#### Answer

The least possible value of $t$ is $\frac{1}{1440}$ seconds.

#### Work Step by Step

$$i=I_{max}\sin(2\pi ft)$$
For $i=50,I_{max}=100,f=120$, we have
$$50=100\sin(2\pi\times120t)$$
$$50=100\sin(240\pi t)$$
$$\sin(240\pi t)=\frac{1}{2}$$
$t$ refers to time, so as a rule, $t\in[0,\infty)$
Also $t$ is minimum when $240\pi t$ is minimum, as $240\pi$ is a constant.
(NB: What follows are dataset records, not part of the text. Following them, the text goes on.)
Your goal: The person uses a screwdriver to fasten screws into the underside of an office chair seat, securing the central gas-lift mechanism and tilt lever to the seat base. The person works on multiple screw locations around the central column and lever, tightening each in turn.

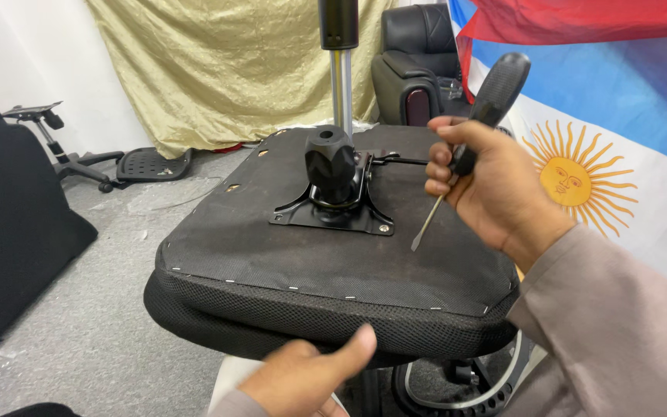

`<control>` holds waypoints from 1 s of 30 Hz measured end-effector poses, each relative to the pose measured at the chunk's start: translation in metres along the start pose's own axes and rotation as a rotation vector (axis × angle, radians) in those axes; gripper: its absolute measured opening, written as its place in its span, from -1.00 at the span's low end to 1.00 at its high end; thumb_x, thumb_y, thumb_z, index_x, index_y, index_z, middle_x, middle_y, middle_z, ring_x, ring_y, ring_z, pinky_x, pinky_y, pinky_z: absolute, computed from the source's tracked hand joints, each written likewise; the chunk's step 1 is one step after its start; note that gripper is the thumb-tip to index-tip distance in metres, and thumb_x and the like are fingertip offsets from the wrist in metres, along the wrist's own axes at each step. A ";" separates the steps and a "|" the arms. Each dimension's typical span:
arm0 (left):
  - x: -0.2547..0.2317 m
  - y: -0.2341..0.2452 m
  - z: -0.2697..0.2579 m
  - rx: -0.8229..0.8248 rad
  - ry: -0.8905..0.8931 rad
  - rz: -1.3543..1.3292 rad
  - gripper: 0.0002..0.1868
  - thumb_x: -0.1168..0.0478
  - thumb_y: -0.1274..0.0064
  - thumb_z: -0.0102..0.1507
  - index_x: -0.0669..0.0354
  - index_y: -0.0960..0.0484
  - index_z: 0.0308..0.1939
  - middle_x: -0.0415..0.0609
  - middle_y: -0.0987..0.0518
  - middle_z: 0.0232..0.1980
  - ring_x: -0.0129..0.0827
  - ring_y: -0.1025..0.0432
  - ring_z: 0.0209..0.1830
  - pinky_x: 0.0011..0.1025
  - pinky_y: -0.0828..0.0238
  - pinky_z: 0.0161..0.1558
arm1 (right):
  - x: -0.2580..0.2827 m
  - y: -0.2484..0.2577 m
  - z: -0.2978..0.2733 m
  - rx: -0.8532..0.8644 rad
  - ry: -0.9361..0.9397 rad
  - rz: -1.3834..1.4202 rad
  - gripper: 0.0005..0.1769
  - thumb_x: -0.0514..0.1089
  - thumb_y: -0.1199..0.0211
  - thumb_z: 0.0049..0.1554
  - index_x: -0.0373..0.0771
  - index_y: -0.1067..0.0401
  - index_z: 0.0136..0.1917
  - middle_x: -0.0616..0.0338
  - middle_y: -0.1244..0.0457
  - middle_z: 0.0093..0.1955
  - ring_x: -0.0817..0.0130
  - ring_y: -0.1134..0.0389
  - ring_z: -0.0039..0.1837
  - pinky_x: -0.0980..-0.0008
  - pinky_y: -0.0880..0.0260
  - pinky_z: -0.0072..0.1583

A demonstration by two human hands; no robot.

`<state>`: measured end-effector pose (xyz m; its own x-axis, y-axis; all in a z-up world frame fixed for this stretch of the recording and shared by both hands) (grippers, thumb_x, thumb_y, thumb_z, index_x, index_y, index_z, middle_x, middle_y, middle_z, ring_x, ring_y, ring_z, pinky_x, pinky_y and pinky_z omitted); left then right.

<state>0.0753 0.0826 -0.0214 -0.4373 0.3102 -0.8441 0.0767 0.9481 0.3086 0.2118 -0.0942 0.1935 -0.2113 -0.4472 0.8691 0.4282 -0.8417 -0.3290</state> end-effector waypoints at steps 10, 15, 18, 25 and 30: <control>-0.189 0.043 0.008 -0.405 -0.904 0.563 -0.57 0.14 -0.33 0.06 0.11 -0.73 0.01 -0.12 -0.60 -0.25 -0.32 -0.51 -0.31 -0.38 -0.47 -0.18 | -0.021 -0.016 0.031 0.177 0.056 -0.126 -0.56 -0.37 -0.17 0.17 -0.19 -0.35 0.32 0.26 -0.26 -0.09 0.47 -0.30 -0.05 0.41 -0.35 0.01; -0.184 0.041 0.020 -0.496 -0.901 0.601 -0.68 0.04 -0.33 0.09 0.04 -0.79 -0.13 -0.12 -0.63 -0.23 -0.28 -0.52 -0.14 -0.30 -0.45 -0.05 | -0.025 -0.013 0.025 0.222 0.125 -0.232 -0.52 -0.38 -0.28 0.14 -0.27 -0.44 0.34 0.28 -0.33 0.00 0.56 -0.32 -0.03 0.50 -0.39 0.05; -0.187 0.035 0.014 -0.532 -1.008 0.625 -0.74 0.05 -0.31 0.10 0.03 -0.80 -0.20 -0.11 -0.64 -0.18 -0.24 -0.52 -0.04 -0.27 -0.43 0.03 | -0.029 -0.005 0.024 0.165 0.124 -0.233 -0.57 -0.38 -0.30 0.12 -0.29 -0.49 0.28 0.21 -0.39 0.03 0.52 -0.39 0.00 0.48 -0.47 0.11; -0.197 0.033 0.022 -0.440 -1.057 0.634 -0.78 0.09 -0.29 0.13 0.07 -0.81 -0.21 -0.10 -0.65 -0.13 -0.24 -0.49 0.04 -0.28 -0.39 0.11 | -0.029 -0.004 0.028 0.085 0.092 -0.160 -0.64 -0.31 -0.33 0.13 -0.26 -0.52 0.22 0.20 -0.43 0.09 0.55 -0.41 0.03 0.50 -0.43 0.06; -0.195 0.039 0.032 -0.410 -0.962 0.535 -0.74 0.17 -0.30 0.11 0.12 -0.78 -0.14 -0.11 -0.66 -0.22 -0.33 -0.53 -0.23 -0.39 -0.49 -0.09 | -0.016 -0.004 0.030 0.056 0.147 -0.283 -0.65 -0.26 -0.36 0.10 -0.25 -0.52 0.19 0.18 -0.45 0.09 0.54 -0.43 0.02 0.48 -0.45 0.02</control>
<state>0.1922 0.0608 0.1410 0.4336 0.7541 -0.4933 -0.3253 0.6415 0.6947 0.2401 -0.0746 0.1917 -0.4516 -0.2395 0.8595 0.3807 -0.9229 -0.0572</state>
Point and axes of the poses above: each hand's wrist, its own z-axis towards the middle knuckle, its own y-axis out of the back of the hand, x = y × z, the point moved 10 cm from there along z, towards the middle knuckle
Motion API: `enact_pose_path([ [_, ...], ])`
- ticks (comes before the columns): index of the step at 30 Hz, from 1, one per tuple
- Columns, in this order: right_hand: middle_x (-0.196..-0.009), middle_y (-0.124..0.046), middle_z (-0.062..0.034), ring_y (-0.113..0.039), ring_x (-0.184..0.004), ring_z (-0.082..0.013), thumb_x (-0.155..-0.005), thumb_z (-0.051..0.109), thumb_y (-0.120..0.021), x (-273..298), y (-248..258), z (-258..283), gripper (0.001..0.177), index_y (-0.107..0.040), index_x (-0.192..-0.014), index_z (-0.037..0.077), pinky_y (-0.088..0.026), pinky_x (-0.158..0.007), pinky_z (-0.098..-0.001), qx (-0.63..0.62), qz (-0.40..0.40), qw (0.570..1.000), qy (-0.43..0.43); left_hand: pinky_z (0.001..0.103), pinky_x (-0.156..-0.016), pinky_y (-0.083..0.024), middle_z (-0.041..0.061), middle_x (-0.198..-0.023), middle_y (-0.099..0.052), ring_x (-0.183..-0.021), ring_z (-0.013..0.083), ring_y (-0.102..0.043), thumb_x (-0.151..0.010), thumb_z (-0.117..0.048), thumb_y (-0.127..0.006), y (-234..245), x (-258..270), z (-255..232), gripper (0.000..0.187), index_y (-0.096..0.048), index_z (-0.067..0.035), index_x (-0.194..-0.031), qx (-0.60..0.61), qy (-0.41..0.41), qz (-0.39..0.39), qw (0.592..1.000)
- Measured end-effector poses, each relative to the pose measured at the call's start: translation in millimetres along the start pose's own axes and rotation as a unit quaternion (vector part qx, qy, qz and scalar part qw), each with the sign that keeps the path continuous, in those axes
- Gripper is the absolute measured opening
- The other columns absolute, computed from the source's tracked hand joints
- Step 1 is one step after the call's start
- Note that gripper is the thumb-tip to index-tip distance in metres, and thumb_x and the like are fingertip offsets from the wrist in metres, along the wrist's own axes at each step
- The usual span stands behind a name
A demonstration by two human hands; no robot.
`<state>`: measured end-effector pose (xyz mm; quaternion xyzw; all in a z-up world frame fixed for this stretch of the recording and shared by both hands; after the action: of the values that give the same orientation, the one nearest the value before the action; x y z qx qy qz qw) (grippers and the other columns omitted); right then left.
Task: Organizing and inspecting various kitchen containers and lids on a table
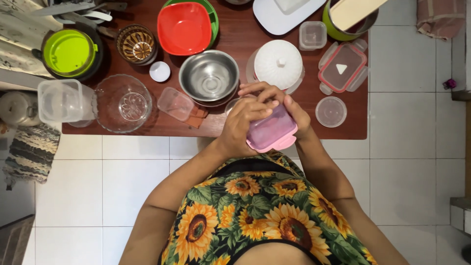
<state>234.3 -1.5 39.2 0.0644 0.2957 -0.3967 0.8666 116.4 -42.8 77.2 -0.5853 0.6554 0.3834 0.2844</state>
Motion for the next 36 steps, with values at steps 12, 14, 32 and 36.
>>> enact_pose_path([
  [12, -0.13, -0.051, -0.0386, -0.047, -0.13, -0.0557, -0.106, 0.052, -0.018, 58, 29, 7, 0.06, -0.049, -0.099, 0.001, -0.033, -0.108, -0.0635, -0.024, -0.068, 0.995, -0.066, 0.049, -0.081, -0.052, 0.019, -0.105, -0.069, -0.091, 0.0414, -0.068, -0.1, -0.072, -0.029, -60, 23, 2, 0.081, -0.064, 0.001, -0.107, 0.085, 0.084, -0.01, 0.993],
  [14, -0.131, -0.051, -0.0388, -0.047, -0.13, -0.0549, -0.105, 0.052, -0.018, 61, 29, 9, 0.06, -0.05, -0.098, 0.001, -0.034, -0.108, -0.0627, -0.024, -0.07, 0.994, -0.078, 0.047, -0.083, -0.051, 0.016, -0.101, -0.07, -0.09, 0.0376, -0.069, -0.107, -0.062, -0.019, -64, 24, 3, 0.078, -0.066, -0.001, -0.102, 0.096, 0.117, -0.029, 0.988],
  [32, -0.104, -0.071, -0.0149, -0.072, -0.09, -0.024, -0.107, 0.038, -0.035, 97, 79, -55, 0.044, -0.062, -0.101, 0.004, -0.059, -0.085, -0.0318, -0.128, -0.453, 0.854, -0.224, 0.045, -0.121, -0.033, 0.021, -0.142, -0.054, -0.138, 0.0326, -0.047, -0.095, -0.032, -0.069, -78, 66, 56, 0.065, -0.043, -0.001, -0.145, 0.199, 0.312, -0.067, 0.927],
  [36, -0.125, -0.06, -0.0094, -0.056, -0.112, -0.0191, -0.112, 0.04, -0.035, 78, 57, -14, 0.041, -0.058, -0.121, 0.008, -0.041, -0.104, -0.0299, 0.066, -0.416, 0.888, -0.186, 0.048, -0.122, -0.032, 0.018, -0.149, -0.049, -0.141, 0.0298, -0.045, -0.078, -0.035, -0.089, -84, 84, 51, 0.1, -0.031, -0.013, -0.157, 0.225, 0.362, 0.013, 0.904],
])
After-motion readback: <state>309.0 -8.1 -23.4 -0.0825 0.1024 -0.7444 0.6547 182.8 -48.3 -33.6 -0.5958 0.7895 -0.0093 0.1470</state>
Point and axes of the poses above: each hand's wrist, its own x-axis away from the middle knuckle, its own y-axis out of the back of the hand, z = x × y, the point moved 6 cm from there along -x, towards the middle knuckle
Therefore, we would be able to find the least of $t$ as we find the first value of $240\pi t$ that would have $\sin(240\pi t)=\frac{1}{2}$ over the interval $[0,2\pi)$.
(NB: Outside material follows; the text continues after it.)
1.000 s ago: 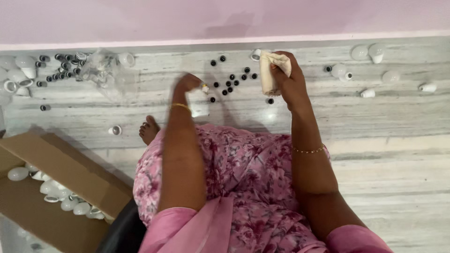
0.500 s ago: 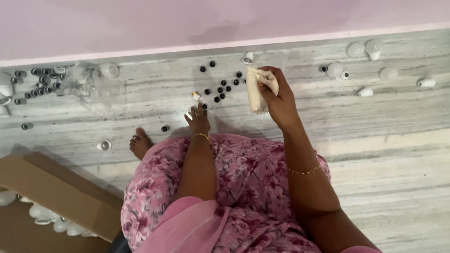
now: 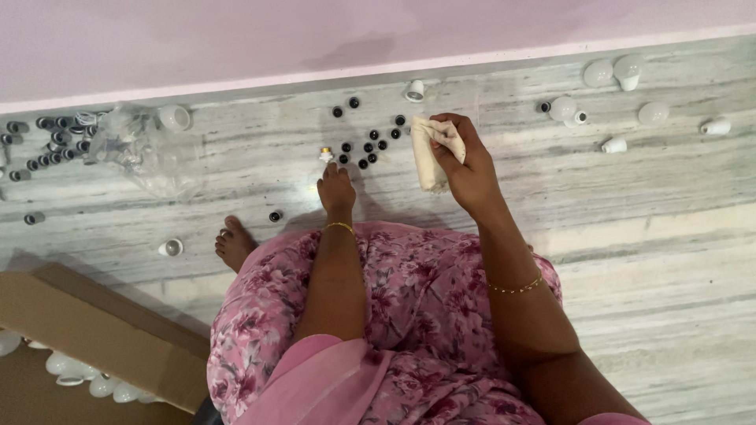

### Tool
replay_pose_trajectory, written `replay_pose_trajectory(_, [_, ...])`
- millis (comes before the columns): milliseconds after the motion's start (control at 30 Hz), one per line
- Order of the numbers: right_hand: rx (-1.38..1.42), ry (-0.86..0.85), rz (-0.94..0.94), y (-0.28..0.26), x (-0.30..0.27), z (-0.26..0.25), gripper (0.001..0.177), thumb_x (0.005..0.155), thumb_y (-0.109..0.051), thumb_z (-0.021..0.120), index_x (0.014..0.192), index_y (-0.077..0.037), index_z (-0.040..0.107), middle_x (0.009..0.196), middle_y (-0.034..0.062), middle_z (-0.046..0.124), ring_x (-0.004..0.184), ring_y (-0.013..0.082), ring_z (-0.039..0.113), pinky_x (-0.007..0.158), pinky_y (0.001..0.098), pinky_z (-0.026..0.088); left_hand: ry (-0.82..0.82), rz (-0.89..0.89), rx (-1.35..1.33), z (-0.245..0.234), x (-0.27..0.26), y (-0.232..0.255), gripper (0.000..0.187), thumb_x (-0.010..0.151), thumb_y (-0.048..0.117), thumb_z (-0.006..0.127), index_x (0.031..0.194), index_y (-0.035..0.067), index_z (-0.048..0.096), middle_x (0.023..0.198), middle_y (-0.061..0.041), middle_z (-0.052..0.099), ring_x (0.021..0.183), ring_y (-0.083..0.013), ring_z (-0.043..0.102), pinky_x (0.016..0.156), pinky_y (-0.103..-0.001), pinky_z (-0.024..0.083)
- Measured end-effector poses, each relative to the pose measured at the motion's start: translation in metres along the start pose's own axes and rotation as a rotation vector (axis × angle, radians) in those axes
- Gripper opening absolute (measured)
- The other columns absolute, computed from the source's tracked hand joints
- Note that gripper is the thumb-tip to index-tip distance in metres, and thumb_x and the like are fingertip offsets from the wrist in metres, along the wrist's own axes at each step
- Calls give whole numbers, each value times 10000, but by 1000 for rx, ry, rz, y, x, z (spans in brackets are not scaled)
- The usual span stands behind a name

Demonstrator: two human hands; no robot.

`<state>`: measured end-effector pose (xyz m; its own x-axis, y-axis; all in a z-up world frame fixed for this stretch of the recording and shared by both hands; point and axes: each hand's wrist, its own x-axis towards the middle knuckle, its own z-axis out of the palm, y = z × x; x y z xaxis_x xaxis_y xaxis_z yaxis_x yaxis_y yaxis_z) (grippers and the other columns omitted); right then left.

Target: The person sits on the floor and wipes multiple white light bulbs and small metal caps with a cloth. The person picks up each item, wipes it, and places it back on the floor.

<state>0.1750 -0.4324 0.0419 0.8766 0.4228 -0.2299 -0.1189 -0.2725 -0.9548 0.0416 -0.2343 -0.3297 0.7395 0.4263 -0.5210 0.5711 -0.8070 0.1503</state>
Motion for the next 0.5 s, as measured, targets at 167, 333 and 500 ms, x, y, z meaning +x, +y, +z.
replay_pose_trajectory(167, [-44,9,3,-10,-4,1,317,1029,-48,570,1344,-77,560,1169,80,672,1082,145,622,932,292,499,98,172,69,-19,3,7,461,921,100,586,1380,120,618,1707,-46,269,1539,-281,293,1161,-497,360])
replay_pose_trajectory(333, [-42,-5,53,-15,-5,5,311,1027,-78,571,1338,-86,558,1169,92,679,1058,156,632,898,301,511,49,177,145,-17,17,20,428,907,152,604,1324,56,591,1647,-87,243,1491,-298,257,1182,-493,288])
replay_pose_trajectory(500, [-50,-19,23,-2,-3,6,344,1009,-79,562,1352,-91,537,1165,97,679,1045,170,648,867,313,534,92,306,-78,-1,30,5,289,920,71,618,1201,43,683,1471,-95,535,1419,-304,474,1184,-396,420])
Such a value of $240\pi t$ can be found using the inverse function for sine:
$$240\pi t=\sin^{-1}\frac{1}{2}$$
$$240\pi t=\frac{\pi}{6}$$
$$t=\frac{\pi}{6\times240\pi}$$
$$t=\frac{1}{1440}(seconds)$$
Therefore, the least value of $t$ satisfying the given data is $\frac{1}{1440}$ seconds.